Stati Uniti, Francia e Regno Unito hanno attaccato tre obiettivi militari in Siria. L’intervento congiunto è stato disposto in segno di ritorsione per l’attacco chimico compiuto il 7 aprile a Douma, dal regime del presidente Bashar al-Assad. Per ora si è trattato di una “one night operation”, un’operazione unica durata poco più di un’ora, con tre obiettivi principali: un sito di ricerca a Damasco, sospettato di essere legato alla produzione di armi chimiche e biologiche, un deposito di armi chimiche a ovest della città di Homs, più a nord, ed una importante postazione militare del regime siriano, sempre vicino a Homs.
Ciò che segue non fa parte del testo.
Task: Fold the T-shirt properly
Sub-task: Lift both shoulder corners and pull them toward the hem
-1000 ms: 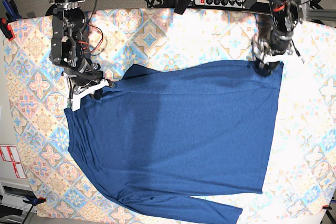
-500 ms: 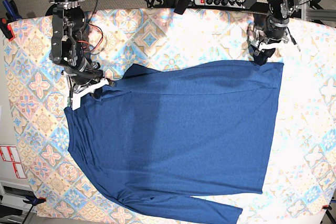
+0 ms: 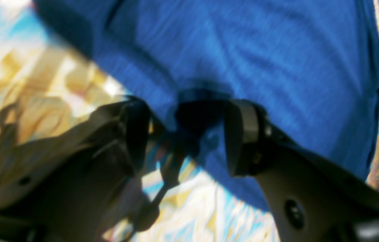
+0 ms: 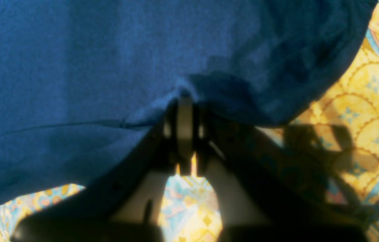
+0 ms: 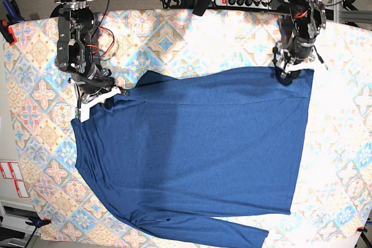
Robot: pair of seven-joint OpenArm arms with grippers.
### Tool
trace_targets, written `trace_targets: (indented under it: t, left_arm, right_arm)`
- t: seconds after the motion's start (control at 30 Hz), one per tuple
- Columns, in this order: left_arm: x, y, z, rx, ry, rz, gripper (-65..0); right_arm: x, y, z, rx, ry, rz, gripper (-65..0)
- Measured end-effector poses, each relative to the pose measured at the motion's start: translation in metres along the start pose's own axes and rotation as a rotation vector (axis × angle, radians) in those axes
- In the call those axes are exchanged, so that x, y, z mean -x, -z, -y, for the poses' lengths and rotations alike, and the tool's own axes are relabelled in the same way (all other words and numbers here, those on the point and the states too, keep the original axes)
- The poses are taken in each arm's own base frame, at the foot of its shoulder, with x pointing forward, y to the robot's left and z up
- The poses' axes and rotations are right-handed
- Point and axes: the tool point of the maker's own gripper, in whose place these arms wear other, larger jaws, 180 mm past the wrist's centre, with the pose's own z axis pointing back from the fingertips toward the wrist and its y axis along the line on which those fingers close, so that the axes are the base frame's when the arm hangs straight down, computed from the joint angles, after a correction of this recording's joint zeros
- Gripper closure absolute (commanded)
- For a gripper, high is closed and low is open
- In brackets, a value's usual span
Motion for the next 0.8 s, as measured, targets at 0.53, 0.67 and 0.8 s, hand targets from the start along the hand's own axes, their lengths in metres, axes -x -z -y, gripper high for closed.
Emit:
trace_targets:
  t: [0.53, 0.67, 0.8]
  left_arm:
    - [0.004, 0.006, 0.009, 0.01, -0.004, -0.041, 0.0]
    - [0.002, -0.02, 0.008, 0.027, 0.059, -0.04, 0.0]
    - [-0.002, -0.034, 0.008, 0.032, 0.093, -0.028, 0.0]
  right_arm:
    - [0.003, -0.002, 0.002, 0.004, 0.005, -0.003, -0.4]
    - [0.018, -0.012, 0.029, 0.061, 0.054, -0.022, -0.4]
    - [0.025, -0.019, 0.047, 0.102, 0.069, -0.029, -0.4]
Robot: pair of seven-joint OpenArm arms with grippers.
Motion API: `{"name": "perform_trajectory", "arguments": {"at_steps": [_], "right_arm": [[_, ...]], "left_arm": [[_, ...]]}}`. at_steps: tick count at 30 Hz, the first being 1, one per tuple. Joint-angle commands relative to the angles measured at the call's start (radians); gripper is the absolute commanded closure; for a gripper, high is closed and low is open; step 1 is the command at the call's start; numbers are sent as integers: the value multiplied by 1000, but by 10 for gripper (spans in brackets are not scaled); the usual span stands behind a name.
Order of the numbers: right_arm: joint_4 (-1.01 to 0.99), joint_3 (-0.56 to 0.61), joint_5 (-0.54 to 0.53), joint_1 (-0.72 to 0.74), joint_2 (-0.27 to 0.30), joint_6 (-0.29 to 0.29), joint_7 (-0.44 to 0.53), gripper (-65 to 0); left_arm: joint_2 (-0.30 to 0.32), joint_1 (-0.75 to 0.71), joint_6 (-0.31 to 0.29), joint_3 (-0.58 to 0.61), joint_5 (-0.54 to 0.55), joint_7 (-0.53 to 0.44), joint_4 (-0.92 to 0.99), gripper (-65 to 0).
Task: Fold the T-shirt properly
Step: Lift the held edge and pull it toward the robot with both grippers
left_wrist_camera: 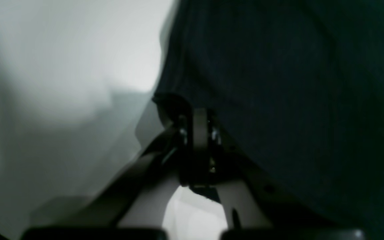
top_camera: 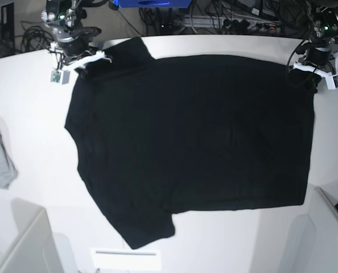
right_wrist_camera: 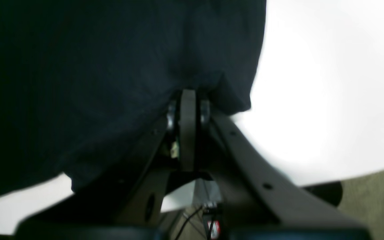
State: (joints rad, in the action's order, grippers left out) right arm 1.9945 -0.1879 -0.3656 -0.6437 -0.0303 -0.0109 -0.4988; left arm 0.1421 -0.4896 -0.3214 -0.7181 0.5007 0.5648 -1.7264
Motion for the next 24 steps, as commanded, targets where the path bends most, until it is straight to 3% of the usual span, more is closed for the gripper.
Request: {"name": "perform_trajectory", "arguments": {"at_steps": [1,6,10,14,18,24], "right_arm": [[18,0,-5,9,5,4,19,0],[18,1,-5,69,7,4,19,0],[15,1,-5,129,7,4,4,0],[10,-3,-5,215,7,4,-105,0],[10,0,-3,289,7,4,-145,0],[-2,0,-2,382,0,4,-209,0]], "left_arm": [[15,15,0,-7,6,14,-20,0],[15,96,0,-11,6,119,-19,0],[15,134,5,-7,-1,122,-17,0],[12,180,31,-7,-98,122,-17,0],[9,225,31,-7,-168,122,-11,0],[14,279,31,-7,-178,122,49,0]]}}
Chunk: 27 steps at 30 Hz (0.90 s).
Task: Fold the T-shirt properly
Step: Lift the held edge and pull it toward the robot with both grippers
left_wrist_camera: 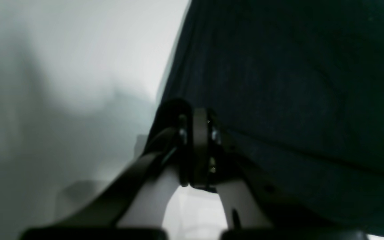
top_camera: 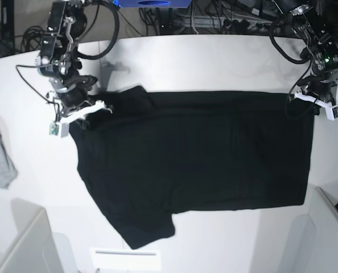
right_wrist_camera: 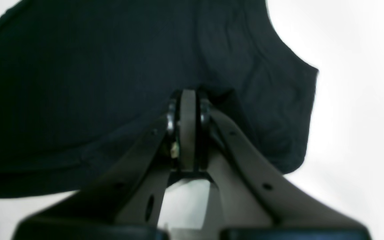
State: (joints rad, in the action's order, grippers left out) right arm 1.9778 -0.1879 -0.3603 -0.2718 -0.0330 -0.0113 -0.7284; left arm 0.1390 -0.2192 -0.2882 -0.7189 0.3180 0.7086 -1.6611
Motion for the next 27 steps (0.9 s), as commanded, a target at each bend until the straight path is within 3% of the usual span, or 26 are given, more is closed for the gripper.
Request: {"name": "perform_trajectory", "arguments": {"at_steps": [1,16,22,27], "right_arm": [[8,0,-7,21,3,4,20,0],[-170,0,-6,173,8,4,20,0],[-223,1,-6,219,8,4,23,0],[-255,1,-6,257,8,4,23,0]], "left_arm": [[17,14,-3,-6,5,-22,-12,0],[18,96,1,-6,3,-22,2,0],[15,136,1,-6,-90,-22,45,0],[15,157,1,-6,-104,-22,65,0]]}}
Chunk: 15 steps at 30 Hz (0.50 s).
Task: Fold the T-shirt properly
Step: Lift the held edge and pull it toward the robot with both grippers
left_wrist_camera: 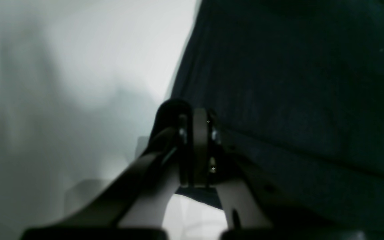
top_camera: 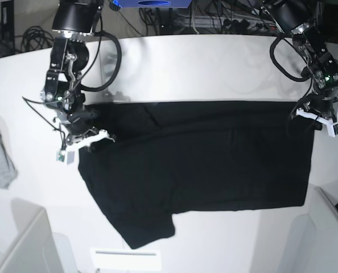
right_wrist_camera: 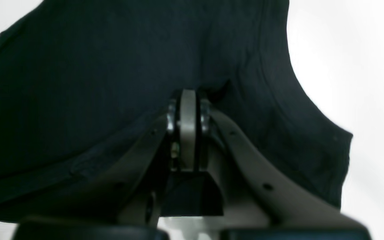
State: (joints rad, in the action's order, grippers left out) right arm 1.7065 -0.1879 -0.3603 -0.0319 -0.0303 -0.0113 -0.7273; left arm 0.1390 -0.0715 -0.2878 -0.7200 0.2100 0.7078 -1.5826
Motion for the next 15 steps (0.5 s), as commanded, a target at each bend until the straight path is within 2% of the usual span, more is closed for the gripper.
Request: {"name": "perform_trajectory", "arguments": {"at_steps": [1,15], "right_arm": [[5,1,-6,25,5,4,21,0],[-130,1,-6,135,5,4,25,0]], "left_arm": [[15,19,0,-5,1,-21,-11,0],[18,91,0,-5,-2,-21,74,0]]}}
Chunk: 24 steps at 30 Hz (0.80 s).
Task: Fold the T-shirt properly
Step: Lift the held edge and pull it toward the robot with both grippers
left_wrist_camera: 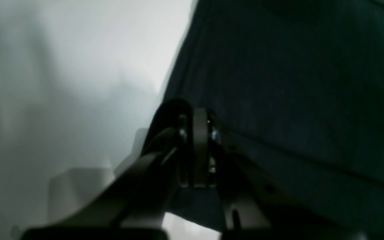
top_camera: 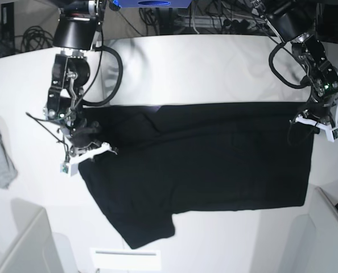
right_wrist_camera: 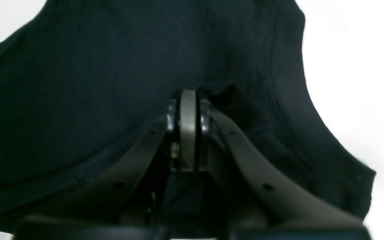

Quello tra Iran e Israele è tuttavia un focolaio che rischia di esplodere. I due Paesi sono sostenuti rispettivamente da Russia e Stati Uniti e rappresentano le forze principali della regione. A differenza di un anno fa, quando 59 missili americani piovvero dal cielo siriano, però, non c’erano uomini iraniani sul terreno. Oggi i pasdaran sono presenti in forze nelle zone di Damasco e di Aleppo e questo è già di per sé motivo di grande allarme per Israele. Non solo, questa presenza accresce il rischio di “incidenti”, voluti o accidentali, contro le stesse forze iraniane.
Il governo russo, alleato di Assad, ha condannato i bombardamenti di questa notte e ha detto che ci saranno conseguenze. Nelle ultime ore in molti si stanno chiedendo proprio questo: che succede ora? C’è il rischio che inizi una nuova grande guerra in Siria, con uno scontro diretto tra Stati Uniti e Russia? La risposta breve è: probabilmente no.
L’attacco chimico del 7 aprile, e i molti altri compiuti dal regime siriano nei mesi precedenti con il cloro, hanno mostrato come le scelte di Assad sulle armi chimiche non siano cambiate, nonostante l’attacco di un anno fa. Dopo il bombardamento a Douma del 7 aprile era necessario per gli Stati Uniti e i loro alleati trovare un punto di equilibrio tra due esigenze: punire Assad per quello che aveva fatto, ma allo stesso tempo evitare un attacco così intenso da scatenare la reazione della Russia. La soluzione è stata trovata con l’attacco della notte scorsa. I missili usati sono stati il doppio rispetto alla ritorsione dell’aprile 2017 – quindi più di un centinaio – e gli obiettivi colpiti sono stati tre, al posto che uno solo. La maggiore estensione e intensità dell’attacco ha permesso ai governi di Stati Uniti, Francia e Regno Unito di parlare di una punizione più severa di quella dello scorso anno, ma non così severa da rischiare uno scontro aperto con la Russia. Il Pentagono ha detto che l’attacco ha colpito solo una parte del sistema siriano di produzione di armi chimiche, che però “è stato portato indietro di anni”.
Dopo aver seguito per tutta la notte l’evoluzione della crisi siriana, il presidente del Consiglio Paolo Gentiloni ha parlato alla stampa italiana. “L’azione della notte scorsa è stata una risposta motivata all’uso di armi chimiche a Douma e purtroppo non è la prima volta che si utilizzano armi chimiche da parte del regime siriano in questi anni di conflitto. E’ stata un’azione circoscritta – continua il presidente del Consiglio, che riferirà martedì in Senato – mirata a colpire le capacità di fabbricazione o di diffusione di armi chimiche e non può e non deve essere l’inizio di un’escalation”. Questo è quanto l’Italia a tutti livelli dai governi alle diplomazie ai rapporti tra autorità militari ha ribadito nei giorni scorsi e continuerà a ribadire nei prossimi giorni. L’Italia non ha partecipato a questo attacco militare, lo hanno condotto gli Stati Uniti e i due paesi europei membri del Consiglio di Sicurezza, la Francia e il Regno Unito. Sono Paesi alleati. E, sebbene con gli Stati Uniti l’alleanza è ovviamente molto forte, non si è tradotta nel fatto che dal territorio italiano partissero azioni direttamente mirate a colpire la Siria.
Intanto, proprio per l’emergenza dettata dalla situazione, il 24 e 25 aprile, a Bruxelles, è stata convocata la Conferenza internazionale sulla Siria. Sperando che, in quella sede, si stabilisca la linea per uno sforzo di responsabilità di tutta la comunità internazionale, in primo luogo dei Paesi che hanno il maggior ruolo in quella drammatica crisi.